▶ [PROBLEM TO SOLVE]:
Check the listing that follows and work out how many lines include "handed". The reply is that number alone.
----
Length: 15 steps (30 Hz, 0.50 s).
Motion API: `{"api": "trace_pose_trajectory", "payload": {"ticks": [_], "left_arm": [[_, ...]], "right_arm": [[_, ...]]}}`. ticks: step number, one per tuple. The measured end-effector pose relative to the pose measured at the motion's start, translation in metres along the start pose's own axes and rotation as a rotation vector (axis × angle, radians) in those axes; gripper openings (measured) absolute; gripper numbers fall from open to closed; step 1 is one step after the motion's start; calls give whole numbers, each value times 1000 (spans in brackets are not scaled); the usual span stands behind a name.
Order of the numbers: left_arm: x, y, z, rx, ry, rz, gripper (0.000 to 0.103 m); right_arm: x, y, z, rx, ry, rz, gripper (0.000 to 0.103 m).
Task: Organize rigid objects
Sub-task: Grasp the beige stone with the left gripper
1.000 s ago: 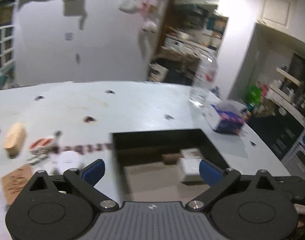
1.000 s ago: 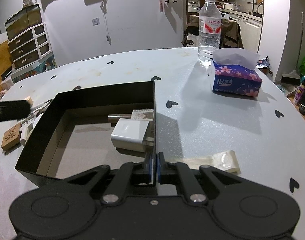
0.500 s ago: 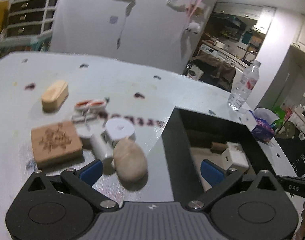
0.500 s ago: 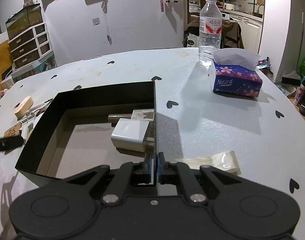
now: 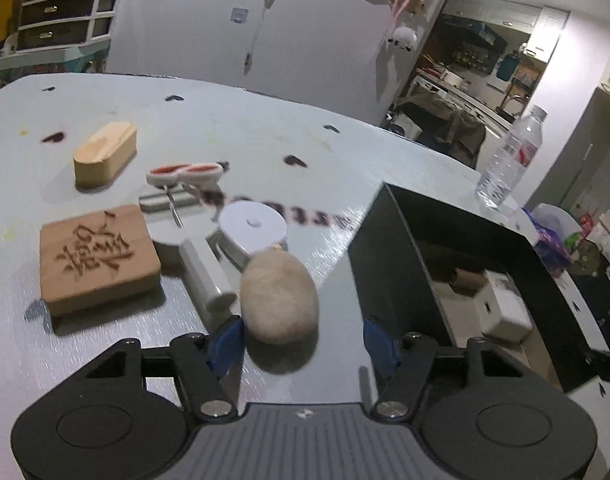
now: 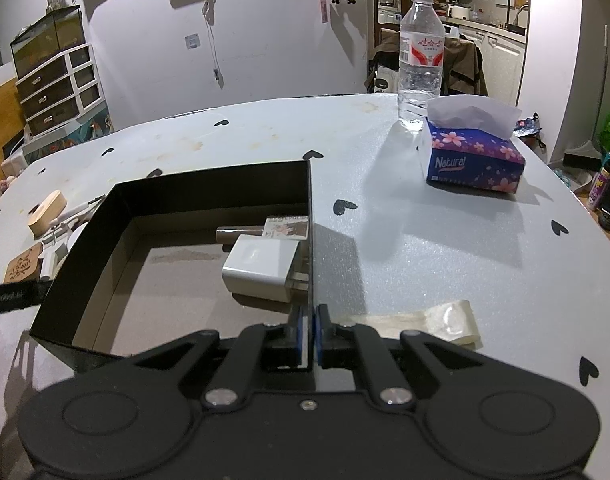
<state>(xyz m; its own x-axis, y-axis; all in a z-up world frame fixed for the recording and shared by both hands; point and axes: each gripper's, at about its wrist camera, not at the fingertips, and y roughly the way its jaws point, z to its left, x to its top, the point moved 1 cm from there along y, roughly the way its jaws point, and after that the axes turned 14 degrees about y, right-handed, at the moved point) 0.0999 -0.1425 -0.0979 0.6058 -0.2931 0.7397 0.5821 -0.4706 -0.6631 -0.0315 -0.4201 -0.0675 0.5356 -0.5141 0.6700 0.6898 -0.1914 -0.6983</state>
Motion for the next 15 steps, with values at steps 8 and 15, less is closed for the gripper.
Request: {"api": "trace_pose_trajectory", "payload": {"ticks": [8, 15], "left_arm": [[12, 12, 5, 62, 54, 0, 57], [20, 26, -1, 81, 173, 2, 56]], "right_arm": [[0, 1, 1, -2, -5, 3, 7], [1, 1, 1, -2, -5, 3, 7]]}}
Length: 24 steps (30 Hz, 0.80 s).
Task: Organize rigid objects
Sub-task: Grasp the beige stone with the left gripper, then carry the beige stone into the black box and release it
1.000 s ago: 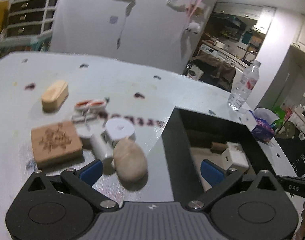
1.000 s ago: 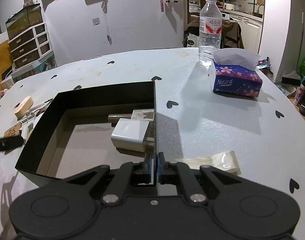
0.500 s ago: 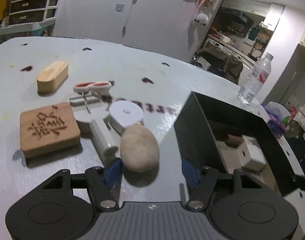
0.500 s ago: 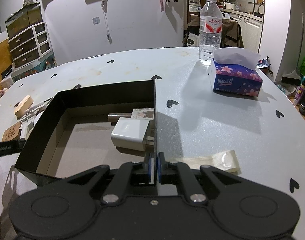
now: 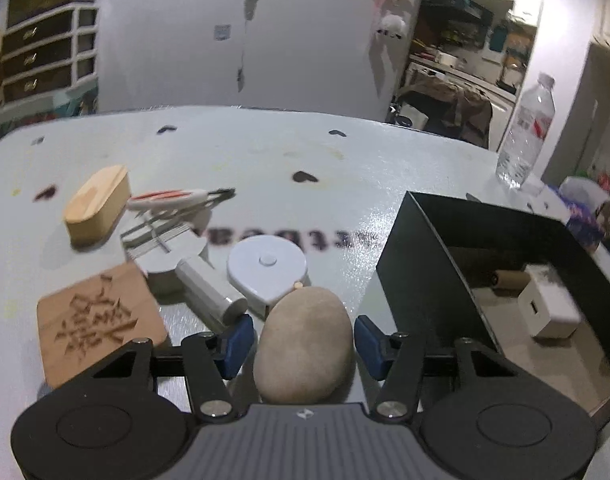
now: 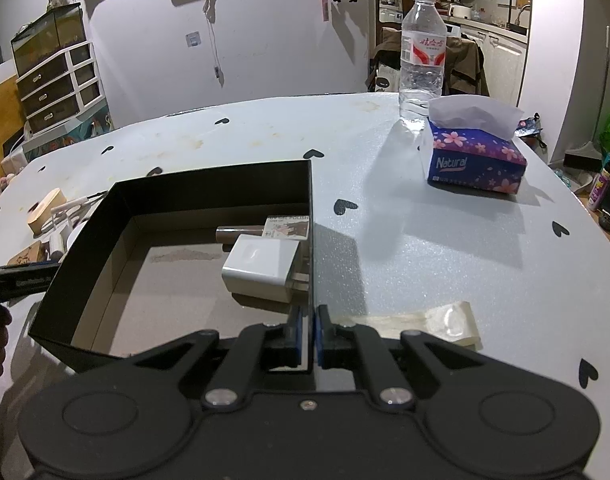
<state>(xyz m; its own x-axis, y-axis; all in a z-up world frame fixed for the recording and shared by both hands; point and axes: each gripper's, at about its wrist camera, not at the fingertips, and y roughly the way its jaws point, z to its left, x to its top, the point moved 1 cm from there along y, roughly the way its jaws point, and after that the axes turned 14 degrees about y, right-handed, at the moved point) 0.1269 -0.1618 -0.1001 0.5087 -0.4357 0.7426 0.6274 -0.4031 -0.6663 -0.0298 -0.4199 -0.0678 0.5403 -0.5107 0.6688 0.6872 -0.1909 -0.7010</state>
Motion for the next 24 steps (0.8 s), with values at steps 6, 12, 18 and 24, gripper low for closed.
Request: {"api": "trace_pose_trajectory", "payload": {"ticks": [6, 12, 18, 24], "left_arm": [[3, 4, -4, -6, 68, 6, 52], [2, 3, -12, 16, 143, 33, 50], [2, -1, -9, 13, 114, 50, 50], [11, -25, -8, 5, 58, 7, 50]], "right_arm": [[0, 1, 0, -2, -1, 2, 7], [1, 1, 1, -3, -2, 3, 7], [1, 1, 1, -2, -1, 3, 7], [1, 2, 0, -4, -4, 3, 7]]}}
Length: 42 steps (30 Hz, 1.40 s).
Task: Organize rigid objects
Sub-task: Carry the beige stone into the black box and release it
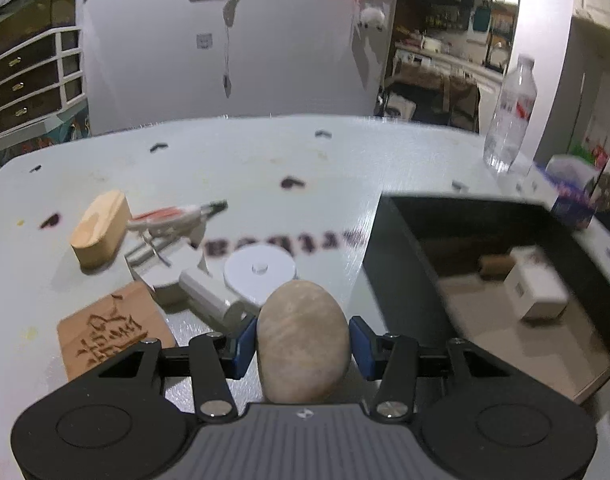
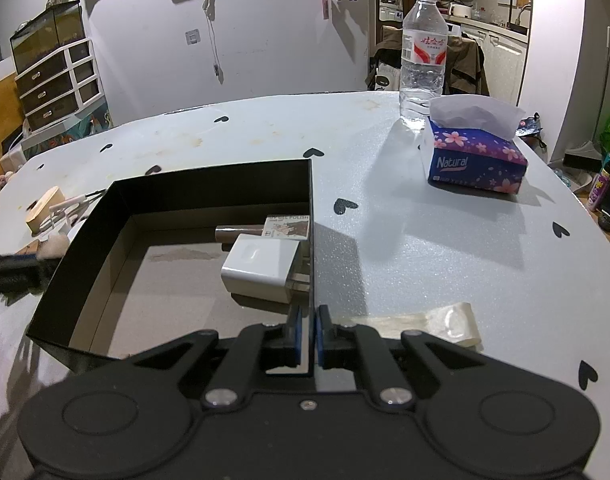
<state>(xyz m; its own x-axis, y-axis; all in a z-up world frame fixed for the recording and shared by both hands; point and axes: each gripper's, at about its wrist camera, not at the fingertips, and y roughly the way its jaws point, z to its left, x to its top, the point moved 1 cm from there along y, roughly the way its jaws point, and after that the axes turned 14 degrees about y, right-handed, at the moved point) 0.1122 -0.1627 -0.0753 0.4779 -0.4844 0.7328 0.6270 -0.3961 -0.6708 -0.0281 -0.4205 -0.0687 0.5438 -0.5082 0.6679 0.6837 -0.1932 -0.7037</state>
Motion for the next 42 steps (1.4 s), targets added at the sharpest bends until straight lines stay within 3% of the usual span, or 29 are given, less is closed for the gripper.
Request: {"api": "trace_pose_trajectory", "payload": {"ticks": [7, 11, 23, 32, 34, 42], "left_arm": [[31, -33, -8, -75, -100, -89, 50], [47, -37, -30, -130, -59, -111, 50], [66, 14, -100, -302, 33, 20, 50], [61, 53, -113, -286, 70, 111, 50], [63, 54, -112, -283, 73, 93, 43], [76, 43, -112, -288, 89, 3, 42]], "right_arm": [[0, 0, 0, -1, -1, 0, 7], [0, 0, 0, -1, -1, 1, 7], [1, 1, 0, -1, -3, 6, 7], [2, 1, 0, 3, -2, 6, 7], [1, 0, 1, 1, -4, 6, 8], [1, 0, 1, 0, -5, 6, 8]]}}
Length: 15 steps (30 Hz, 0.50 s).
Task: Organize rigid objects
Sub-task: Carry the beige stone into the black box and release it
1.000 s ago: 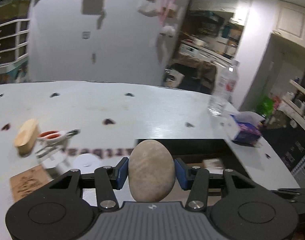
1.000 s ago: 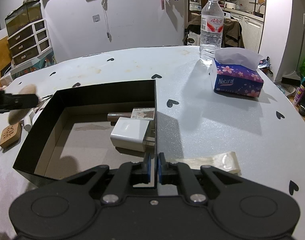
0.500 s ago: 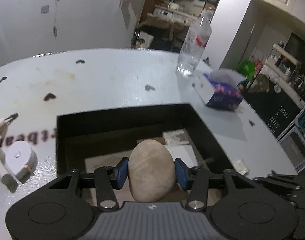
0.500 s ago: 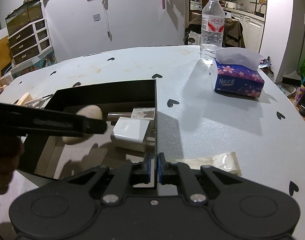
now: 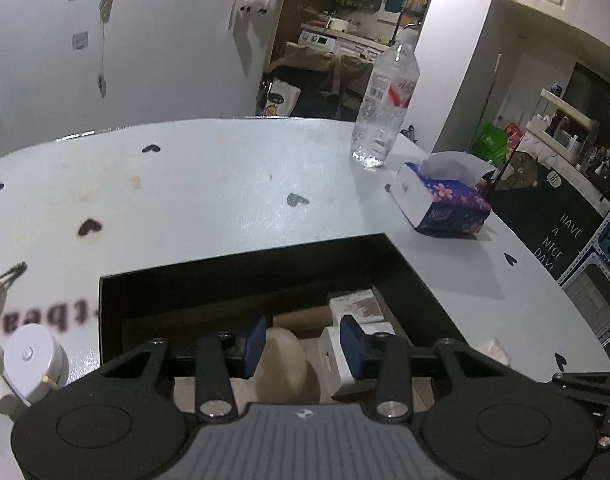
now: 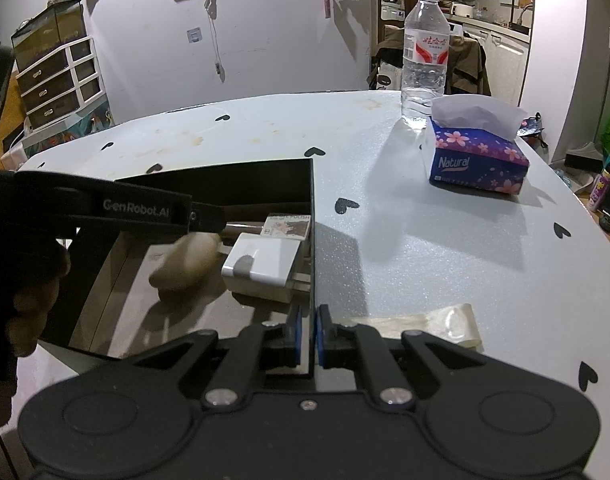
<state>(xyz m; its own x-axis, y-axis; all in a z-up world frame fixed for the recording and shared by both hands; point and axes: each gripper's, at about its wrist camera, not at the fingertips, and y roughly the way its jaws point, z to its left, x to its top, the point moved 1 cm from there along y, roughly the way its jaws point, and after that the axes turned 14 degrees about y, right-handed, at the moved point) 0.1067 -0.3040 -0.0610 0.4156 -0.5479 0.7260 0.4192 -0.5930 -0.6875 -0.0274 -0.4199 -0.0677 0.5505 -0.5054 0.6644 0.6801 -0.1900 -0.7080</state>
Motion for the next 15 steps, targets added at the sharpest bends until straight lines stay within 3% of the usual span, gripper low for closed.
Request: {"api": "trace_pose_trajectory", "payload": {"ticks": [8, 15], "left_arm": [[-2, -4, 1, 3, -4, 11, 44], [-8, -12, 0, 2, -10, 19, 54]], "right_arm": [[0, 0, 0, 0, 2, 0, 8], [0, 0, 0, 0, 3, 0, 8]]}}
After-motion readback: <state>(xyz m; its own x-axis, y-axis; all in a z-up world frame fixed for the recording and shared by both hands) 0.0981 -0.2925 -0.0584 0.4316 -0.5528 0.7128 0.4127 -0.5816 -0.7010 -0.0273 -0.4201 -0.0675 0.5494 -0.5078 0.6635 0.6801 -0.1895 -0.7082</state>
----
▶ [TASK ANSWER]:
4